Archi y Dora se habían agotado y dejaron de correr, se sentaron en el césped a esperar a que su amigo Licano llegara.
Unos minutos después, él llegó trotando. —¡Hola! —Los saludó con una sonrisa.
Dora le hizo señas con la mano. —¿Cómo te fue? ¿Finalmente se fue o algo así?
—Nah, lo quemé —dijo él secamente.
—¿Lo quemaste? —Los ojos de Dora casi salen de sus órbitas.
Archi parpadeó. —¿Por qué lo quemaste? —preguntó.

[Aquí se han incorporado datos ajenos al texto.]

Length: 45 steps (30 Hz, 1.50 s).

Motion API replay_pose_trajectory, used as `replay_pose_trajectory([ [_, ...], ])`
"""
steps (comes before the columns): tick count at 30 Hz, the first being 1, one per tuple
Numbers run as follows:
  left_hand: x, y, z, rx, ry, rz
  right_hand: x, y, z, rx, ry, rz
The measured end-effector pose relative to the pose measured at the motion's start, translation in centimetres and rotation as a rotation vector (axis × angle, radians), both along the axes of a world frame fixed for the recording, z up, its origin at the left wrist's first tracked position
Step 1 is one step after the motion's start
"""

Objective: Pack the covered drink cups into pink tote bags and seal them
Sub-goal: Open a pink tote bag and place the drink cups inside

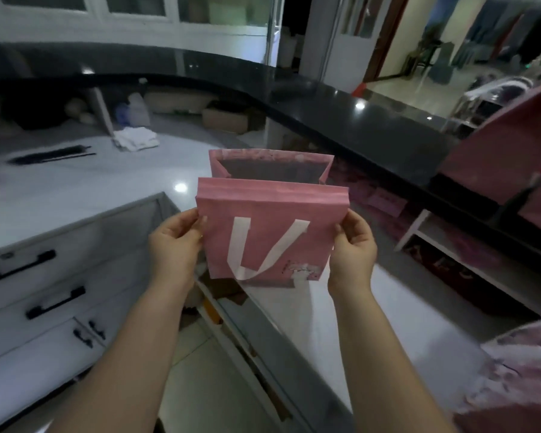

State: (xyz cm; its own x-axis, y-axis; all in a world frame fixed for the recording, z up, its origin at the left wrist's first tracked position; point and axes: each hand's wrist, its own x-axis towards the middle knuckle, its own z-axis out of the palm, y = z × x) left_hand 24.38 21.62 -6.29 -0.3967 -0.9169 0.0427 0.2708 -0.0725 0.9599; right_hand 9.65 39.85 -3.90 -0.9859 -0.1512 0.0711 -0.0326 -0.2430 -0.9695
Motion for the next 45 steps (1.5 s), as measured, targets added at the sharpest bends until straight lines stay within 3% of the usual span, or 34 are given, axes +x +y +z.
replay_pose_trajectory([
  [8,10.6,-14.8,0.7,-0.034,-0.02,0.256,6.7,-19.5,0.0,-0.008,0.006,0.294],
  [19,19.9,-33.4,-0.2,-0.006,-0.049,0.489,14.8,-41.8,-1.3,-0.032,0.009,0.444],
  [29,20.9,-40.9,-3.1,0.04,-0.066,0.562,14.8,-51.4,-2.7,0.024,0.055,0.452],
  [45,15.1,-45.9,-2.7,0.023,-0.086,0.724,6.4,-63.9,-3.9,0.022,0.051,0.829],
])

—Era la única manera de calmarlo, si no hubiera hecho lo que hice, todavía estaría atormentándonos —le explicó a Archi.
—Entonces, si quisiera que alguien dejara de molestarme, ¿debería quemarlo también?
Dora rodó los ojos. —Ahora, lo estás haciendo malinterpretar —le golpeó suavemente el brazo.
—Sí, está bien, está bien —él hizo pucheros y cruzó los brazos sobre su pecho.
—No te comportes como un niño aquí —frunció el ceño.
—Como sea —él rodó los ojos.
Archi se recostó en el césped, con la cabeza sobre las piernas de Dora.